## Aim of the task
Which of the lines in the data below contain the string "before"? Copy each of them.

## Data records

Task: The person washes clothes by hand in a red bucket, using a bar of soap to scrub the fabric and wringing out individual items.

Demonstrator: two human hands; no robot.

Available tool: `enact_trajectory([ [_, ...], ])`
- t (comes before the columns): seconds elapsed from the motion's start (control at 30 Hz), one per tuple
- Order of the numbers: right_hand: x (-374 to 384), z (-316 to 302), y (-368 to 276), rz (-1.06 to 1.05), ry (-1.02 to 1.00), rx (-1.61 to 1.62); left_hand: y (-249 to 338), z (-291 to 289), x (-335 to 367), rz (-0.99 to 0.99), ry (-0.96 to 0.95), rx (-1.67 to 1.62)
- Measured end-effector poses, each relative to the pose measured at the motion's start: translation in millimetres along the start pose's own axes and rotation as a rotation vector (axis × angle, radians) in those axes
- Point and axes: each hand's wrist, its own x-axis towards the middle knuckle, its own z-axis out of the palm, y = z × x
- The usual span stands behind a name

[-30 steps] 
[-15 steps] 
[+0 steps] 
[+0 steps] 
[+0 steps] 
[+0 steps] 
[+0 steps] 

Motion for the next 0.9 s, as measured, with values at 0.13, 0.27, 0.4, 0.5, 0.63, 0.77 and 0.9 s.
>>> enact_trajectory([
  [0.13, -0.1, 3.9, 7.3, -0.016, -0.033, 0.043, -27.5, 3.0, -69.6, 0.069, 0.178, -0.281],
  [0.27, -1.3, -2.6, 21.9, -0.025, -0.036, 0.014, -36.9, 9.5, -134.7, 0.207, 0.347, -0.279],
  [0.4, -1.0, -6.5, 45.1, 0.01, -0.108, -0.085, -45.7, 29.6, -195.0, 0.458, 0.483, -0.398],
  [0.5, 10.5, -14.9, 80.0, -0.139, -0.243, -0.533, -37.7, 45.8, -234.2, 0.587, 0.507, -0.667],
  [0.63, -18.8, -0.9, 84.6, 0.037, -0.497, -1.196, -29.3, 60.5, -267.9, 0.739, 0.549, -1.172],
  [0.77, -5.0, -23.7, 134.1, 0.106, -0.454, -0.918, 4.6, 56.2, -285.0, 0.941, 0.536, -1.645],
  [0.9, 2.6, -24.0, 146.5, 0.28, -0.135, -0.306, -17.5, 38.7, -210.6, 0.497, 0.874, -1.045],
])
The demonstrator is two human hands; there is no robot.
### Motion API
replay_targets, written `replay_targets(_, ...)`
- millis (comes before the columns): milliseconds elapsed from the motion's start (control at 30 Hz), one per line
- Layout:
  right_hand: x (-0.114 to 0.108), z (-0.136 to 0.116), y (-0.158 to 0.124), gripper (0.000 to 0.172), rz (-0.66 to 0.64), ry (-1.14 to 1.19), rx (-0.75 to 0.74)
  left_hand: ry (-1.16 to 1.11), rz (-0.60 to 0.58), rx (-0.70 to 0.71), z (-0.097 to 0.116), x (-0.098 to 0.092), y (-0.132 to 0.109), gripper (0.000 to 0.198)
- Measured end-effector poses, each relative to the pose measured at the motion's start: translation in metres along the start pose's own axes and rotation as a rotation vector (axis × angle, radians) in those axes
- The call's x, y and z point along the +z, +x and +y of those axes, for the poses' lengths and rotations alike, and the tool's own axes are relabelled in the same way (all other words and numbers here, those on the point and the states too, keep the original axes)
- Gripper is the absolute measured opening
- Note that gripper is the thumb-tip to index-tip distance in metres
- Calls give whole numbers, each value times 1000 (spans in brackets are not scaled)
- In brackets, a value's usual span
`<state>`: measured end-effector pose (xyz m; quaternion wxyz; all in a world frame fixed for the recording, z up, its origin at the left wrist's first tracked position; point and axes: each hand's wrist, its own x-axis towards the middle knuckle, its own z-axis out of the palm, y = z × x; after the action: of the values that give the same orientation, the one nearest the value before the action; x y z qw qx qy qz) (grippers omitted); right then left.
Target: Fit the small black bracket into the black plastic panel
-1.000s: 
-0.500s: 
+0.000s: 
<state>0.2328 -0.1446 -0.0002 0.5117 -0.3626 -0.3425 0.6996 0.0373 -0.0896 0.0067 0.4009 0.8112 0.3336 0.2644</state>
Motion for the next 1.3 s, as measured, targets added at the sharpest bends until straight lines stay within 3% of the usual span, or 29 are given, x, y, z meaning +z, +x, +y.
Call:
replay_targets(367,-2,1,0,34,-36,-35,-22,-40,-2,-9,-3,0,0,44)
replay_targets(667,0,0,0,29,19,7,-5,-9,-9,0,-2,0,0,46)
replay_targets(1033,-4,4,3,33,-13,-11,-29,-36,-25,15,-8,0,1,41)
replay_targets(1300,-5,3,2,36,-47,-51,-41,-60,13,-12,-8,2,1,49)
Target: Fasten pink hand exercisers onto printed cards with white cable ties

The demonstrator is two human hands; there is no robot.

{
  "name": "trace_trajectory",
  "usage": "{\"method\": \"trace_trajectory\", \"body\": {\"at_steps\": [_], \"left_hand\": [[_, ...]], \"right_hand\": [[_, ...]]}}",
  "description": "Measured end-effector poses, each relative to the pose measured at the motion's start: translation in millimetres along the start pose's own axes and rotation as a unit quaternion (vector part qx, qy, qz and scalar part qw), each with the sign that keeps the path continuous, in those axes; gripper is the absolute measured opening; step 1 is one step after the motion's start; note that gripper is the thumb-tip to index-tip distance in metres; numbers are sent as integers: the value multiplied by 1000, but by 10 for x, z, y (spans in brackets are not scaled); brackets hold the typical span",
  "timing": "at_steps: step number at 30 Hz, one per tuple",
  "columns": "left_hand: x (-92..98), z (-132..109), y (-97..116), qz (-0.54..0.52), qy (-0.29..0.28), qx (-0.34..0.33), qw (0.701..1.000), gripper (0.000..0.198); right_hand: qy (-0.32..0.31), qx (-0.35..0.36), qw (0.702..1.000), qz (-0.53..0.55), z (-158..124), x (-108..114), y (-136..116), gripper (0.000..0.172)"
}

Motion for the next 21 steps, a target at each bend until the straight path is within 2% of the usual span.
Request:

## Completed exercise
- t (comes before the columns): seconds elapsed from the motion's start (control at 30 Hz), one per tuple
- millis (comes before the columns): milliseconds elapsed from the motion's start (control at 30 Hz), one per line
`<state>`: measured end-effector pose (xyz m; quaternion wxyz; all in a world frame fixed for the recording, z up, its origin at the left wrist's first tracked position; point and axes: each hand's wrist, its own x-axis towards the middle knuckle, its own z-axis out of the palm, y = z × x; after the action: of the values that give the same orientation, the one nearest the value before the action; x y z qw qx qy qz) (grippers omitted); right then left.

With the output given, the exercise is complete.